■ Problem description: Keep every word of the listing and reproduce it exactly, but set aside any image found there.

■ Source data:
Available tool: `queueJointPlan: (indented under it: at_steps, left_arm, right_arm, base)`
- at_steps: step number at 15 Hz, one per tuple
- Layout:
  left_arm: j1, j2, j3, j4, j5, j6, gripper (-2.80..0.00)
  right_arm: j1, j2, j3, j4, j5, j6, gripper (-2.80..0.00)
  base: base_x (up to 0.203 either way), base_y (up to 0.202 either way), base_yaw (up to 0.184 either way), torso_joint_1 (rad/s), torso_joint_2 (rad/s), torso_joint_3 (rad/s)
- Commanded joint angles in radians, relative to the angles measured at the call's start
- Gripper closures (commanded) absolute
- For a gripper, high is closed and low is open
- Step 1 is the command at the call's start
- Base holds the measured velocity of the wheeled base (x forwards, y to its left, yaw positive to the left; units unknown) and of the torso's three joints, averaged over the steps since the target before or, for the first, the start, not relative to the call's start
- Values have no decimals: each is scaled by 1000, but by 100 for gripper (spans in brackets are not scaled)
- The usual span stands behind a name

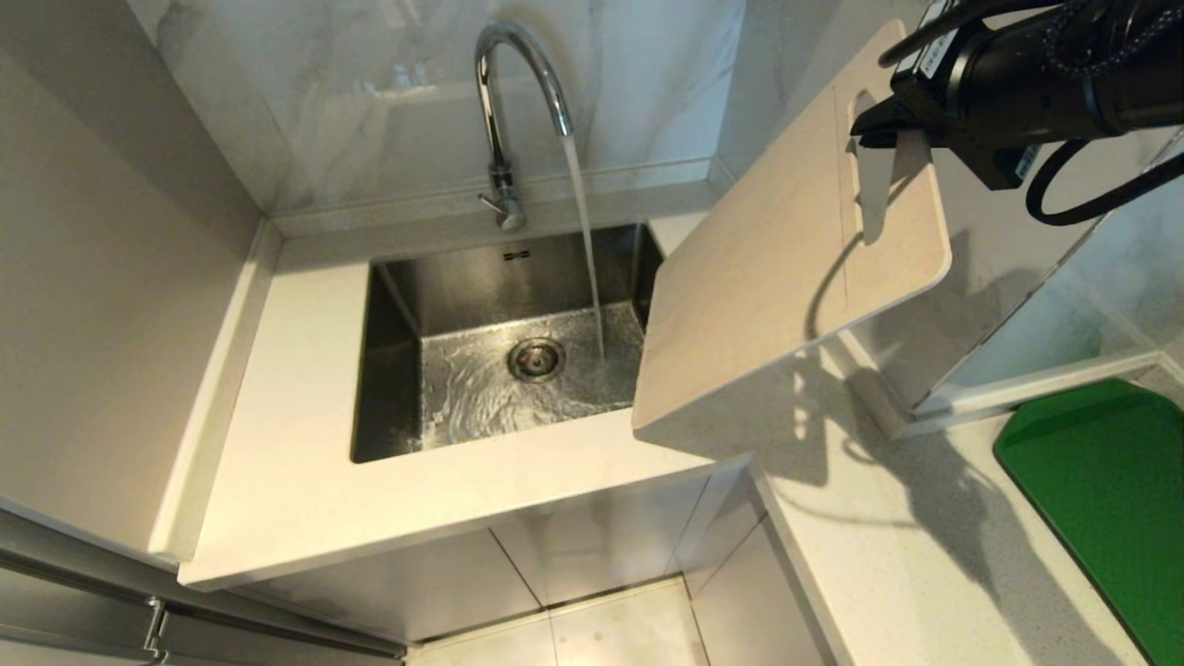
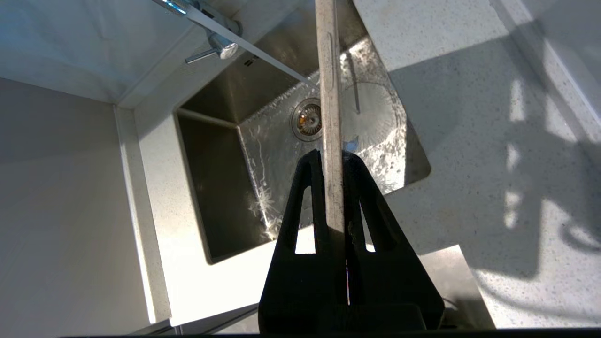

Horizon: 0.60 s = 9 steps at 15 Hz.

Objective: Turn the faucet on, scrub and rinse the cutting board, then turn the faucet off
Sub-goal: Pick up the cutting board, then scrub the cutting board underwater

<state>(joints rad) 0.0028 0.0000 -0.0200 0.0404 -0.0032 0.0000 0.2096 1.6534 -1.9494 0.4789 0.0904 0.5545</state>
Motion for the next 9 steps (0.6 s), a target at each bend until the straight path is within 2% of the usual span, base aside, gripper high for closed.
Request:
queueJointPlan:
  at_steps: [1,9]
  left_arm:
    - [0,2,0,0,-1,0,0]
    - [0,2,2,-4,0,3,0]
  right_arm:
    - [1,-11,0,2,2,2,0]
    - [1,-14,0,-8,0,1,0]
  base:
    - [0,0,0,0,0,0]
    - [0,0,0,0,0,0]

■ Result:
Available tool: `queueJointPlan: (indented under it: at_steps, left_arm, right_arm, base)`
- at_steps: step number at 15 Hz, one per tuple
- Layout:
  left_arm: j1, j2, j3, j4, j5, j6, gripper (-2.80..0.00)
  right_arm: j1, j2, j3, j4, j5, j6, gripper (-2.80..0.00)
  base: base_x (up to 0.203 either way), base_y (up to 0.202 either way), base_yaw (up to 0.184 either way), torso_joint_1 (rad/s), torso_joint_2 (rad/s), torso_joint_3 (rad/s)
- Commanded joint angles in radians, relative to the angles measured at the call's start
- Gripper closures (commanded) absolute
- For a gripper, high is closed and low is open
- Step 1 is the command at the call's start
- Base holds the measured velocity of the wheeled base (x forwards, y to its left, yaw positive to the left; units unknown) and of the torso's three joints, averaged over the steps since the target before or, for the first, the start, not relative to the call's start
- Values have no decimals: each is scaled by 1000, but by 100 for gripper (spans in brackets are not scaled)
- The usual span stands behind a name


Horizon: 0.60 s = 9 steps at 15 Hz.

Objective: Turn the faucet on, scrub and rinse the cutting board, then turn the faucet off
Sub-goal: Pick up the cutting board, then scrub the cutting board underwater

<state>(joints rad) 0.0028 0.0000 -0.0200 0.0404 -0.0032 0.0000 0.2096 1.6534 -1.9494 0.4789 0.0904 0.5545</state>
Motion for the next 9 steps (0.6 s), a target at each bend until the straight path is within 2% of the usual span, base aside, gripper high for closed.
Request:
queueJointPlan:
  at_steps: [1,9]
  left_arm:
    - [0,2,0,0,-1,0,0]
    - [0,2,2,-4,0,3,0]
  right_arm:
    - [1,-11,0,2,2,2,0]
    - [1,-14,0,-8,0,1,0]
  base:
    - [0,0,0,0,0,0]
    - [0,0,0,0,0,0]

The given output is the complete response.